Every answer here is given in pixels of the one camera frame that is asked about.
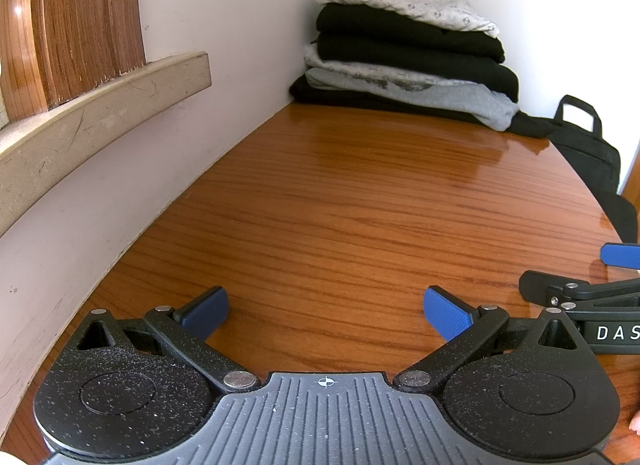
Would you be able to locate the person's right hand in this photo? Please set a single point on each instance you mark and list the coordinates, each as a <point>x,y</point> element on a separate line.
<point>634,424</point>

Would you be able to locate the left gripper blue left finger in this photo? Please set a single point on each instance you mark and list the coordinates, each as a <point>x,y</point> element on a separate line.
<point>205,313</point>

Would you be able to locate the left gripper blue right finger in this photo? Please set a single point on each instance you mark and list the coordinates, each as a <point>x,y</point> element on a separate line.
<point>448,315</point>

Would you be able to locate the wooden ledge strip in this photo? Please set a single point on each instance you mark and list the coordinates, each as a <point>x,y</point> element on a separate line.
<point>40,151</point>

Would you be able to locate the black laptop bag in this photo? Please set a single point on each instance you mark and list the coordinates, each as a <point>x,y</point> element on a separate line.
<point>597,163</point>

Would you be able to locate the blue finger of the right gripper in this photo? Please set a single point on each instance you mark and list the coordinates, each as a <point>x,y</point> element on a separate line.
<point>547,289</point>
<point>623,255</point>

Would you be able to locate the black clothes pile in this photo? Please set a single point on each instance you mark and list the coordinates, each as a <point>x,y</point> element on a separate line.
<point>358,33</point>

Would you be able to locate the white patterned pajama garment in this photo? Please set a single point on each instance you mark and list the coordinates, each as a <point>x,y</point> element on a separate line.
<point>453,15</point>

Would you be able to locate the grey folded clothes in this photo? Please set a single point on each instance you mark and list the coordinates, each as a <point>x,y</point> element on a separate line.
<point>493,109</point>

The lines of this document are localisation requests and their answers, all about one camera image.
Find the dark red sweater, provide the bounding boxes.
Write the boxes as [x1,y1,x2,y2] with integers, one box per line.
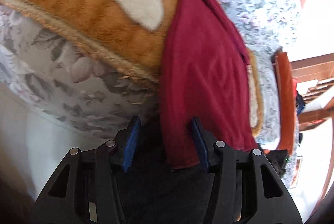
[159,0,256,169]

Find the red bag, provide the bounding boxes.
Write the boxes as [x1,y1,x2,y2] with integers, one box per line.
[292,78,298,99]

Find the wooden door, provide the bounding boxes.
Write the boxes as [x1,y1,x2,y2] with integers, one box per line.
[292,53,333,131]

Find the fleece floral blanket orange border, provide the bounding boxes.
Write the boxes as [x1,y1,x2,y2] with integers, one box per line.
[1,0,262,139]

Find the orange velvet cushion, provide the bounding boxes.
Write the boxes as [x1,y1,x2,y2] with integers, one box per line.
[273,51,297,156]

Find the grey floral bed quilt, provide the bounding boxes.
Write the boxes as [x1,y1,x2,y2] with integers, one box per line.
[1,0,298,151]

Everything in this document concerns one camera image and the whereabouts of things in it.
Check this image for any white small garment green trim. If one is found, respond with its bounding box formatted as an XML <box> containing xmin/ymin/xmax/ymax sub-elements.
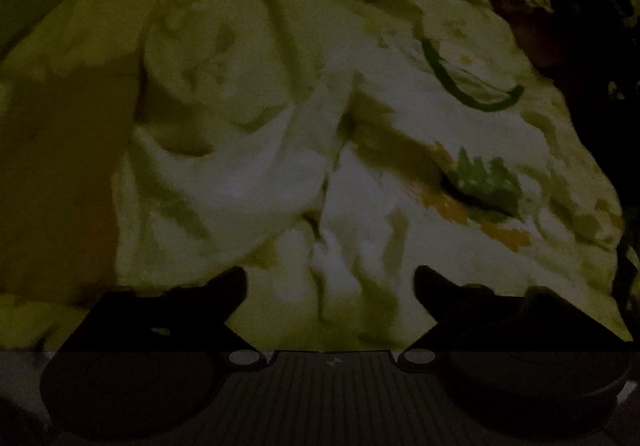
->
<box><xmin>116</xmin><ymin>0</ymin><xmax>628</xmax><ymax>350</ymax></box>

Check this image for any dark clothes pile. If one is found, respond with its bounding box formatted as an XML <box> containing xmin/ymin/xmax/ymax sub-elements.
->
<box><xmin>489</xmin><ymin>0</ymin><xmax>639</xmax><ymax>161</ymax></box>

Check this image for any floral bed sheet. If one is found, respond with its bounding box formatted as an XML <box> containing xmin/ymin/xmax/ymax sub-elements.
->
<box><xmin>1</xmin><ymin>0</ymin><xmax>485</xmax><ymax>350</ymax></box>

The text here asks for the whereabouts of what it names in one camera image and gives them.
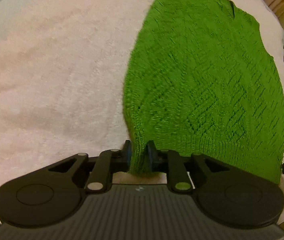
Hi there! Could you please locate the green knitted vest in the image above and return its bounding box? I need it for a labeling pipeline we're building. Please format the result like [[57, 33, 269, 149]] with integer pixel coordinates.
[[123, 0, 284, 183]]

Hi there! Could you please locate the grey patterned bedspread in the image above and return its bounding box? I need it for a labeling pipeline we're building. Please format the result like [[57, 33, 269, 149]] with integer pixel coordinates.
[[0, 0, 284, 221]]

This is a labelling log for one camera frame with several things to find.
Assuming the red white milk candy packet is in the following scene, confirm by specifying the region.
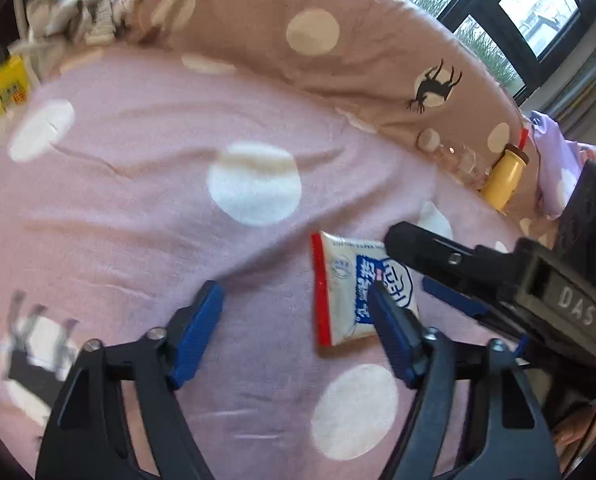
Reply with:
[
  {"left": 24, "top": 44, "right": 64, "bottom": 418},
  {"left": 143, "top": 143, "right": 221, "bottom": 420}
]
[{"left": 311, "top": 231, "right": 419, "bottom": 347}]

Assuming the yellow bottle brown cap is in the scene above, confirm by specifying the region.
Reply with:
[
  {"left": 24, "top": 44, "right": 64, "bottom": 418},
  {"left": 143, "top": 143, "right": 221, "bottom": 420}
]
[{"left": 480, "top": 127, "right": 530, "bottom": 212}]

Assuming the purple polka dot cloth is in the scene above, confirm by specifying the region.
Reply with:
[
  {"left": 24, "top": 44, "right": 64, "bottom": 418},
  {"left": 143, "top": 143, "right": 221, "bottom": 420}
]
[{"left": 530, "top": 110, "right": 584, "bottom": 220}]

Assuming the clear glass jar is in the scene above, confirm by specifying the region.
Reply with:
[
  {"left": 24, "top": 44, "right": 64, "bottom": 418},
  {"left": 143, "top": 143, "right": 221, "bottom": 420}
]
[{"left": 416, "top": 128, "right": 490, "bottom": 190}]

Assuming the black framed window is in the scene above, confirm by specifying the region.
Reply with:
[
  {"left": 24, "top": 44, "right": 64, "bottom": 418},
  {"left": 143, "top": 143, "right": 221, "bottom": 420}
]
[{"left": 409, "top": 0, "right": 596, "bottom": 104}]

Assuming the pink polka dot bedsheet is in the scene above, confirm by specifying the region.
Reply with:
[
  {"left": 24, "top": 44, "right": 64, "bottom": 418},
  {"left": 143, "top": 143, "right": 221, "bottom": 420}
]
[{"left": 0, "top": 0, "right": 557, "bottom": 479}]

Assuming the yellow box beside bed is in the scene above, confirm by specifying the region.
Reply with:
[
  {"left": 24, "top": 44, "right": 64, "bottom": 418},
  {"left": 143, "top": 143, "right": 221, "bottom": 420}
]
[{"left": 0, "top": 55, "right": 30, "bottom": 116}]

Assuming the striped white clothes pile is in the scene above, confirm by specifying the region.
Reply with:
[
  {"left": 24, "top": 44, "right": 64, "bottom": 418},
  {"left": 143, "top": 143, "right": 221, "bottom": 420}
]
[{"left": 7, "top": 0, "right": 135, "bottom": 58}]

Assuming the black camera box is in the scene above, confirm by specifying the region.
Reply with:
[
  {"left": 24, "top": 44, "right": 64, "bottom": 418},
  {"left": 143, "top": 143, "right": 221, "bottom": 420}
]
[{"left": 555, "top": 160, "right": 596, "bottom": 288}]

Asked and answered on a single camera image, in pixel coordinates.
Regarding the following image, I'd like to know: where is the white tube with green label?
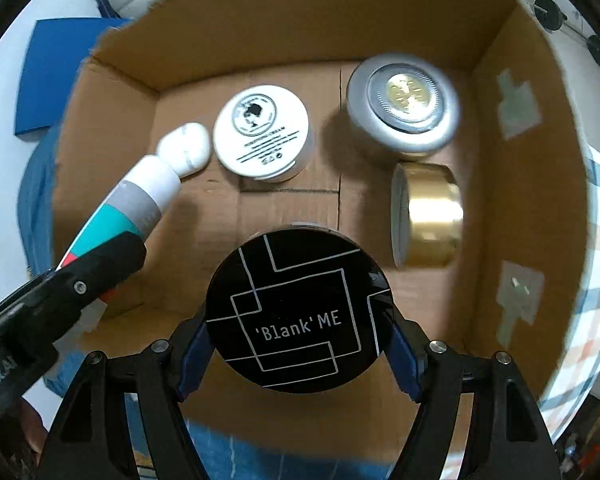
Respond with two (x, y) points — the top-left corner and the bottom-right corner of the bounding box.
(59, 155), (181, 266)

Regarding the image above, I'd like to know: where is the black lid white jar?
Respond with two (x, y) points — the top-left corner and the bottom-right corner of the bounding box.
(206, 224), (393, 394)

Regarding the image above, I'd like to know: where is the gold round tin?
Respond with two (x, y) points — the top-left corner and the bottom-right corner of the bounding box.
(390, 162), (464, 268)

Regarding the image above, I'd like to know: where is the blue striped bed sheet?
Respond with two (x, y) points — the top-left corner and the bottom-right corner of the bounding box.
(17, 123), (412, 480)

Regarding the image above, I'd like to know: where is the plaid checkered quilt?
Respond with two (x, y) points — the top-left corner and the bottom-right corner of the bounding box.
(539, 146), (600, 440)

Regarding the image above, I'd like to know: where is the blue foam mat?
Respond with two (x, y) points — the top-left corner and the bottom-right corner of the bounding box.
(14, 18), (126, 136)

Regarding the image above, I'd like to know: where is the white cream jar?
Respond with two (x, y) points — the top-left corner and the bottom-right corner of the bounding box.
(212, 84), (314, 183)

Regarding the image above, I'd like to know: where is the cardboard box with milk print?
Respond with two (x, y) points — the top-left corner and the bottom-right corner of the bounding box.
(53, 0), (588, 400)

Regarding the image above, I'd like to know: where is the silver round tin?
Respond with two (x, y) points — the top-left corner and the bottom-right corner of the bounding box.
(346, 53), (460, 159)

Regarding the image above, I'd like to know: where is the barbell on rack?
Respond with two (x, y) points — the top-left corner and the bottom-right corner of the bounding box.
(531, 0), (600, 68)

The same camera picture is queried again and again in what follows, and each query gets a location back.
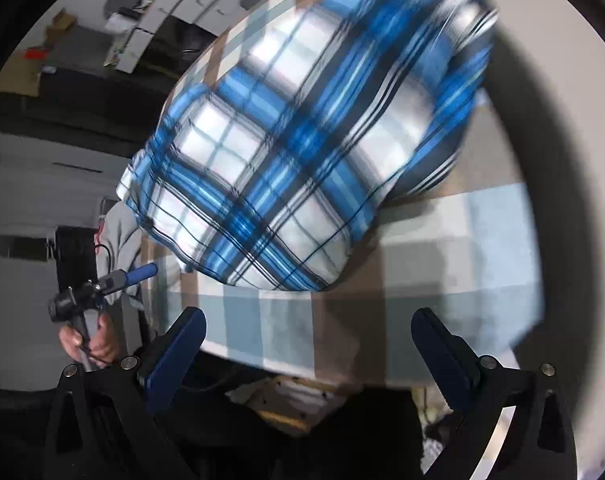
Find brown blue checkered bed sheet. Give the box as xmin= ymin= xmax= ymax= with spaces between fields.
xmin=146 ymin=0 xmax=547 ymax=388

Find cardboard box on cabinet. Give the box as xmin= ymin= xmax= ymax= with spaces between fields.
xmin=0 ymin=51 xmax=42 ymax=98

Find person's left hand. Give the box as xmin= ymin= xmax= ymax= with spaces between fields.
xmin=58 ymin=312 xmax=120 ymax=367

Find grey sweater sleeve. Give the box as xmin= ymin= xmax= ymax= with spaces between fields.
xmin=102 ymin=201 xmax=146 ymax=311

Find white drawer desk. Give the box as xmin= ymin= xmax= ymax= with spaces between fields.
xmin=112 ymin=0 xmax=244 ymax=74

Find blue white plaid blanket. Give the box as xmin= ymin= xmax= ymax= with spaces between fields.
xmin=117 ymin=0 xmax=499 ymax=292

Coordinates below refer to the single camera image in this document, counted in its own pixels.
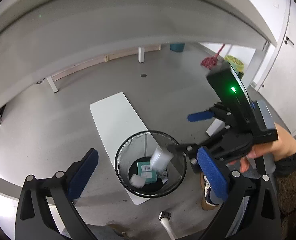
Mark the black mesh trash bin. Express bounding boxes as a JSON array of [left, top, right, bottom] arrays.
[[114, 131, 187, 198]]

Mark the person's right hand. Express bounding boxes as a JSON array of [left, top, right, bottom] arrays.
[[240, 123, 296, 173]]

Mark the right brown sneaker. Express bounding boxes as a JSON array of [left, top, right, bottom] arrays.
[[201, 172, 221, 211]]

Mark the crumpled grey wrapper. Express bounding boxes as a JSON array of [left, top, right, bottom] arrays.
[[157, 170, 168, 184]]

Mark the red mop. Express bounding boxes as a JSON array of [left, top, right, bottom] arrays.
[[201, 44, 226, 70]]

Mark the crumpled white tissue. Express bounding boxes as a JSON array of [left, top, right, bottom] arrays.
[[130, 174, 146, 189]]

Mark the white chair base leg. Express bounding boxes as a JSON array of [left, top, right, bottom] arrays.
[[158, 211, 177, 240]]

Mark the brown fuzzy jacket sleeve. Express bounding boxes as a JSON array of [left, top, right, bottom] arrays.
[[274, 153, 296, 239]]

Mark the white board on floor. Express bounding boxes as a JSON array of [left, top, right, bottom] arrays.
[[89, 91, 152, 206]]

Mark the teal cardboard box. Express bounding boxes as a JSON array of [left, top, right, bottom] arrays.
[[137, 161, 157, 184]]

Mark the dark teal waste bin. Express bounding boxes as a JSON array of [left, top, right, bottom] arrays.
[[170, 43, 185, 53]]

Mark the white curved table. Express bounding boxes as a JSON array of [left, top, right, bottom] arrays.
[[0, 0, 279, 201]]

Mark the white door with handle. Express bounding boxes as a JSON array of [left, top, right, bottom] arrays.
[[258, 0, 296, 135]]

= Exercise directions =
Only lines with the word "scene" are wanted. Find and copy them from the records above.

= Response box =
Assuming the red white milk candy packet is in the following scene, confirm by specifying the region.
Assuming the yellow bottle brown cap is in the scene above, confirm by specifying the region.
Assuming the purple polka dot cloth is in the scene above, confirm by specifying the region.
Assuming the clear glass jar is in the scene above, confirm by specifying the region.
Assuming the black framed window is in the scene above, confirm by specifying the region.
Assuming the pink polka dot bedsheet is in the scene above, confirm by specifying the region.
Assuming the yellow box beside bed is in the scene above, confirm by specifying the region.
Assuming the striped white clothes pile is in the scene above, confirm by specifying the region.
Assuming the black camera box is in the scene above, confirm by specifying the region.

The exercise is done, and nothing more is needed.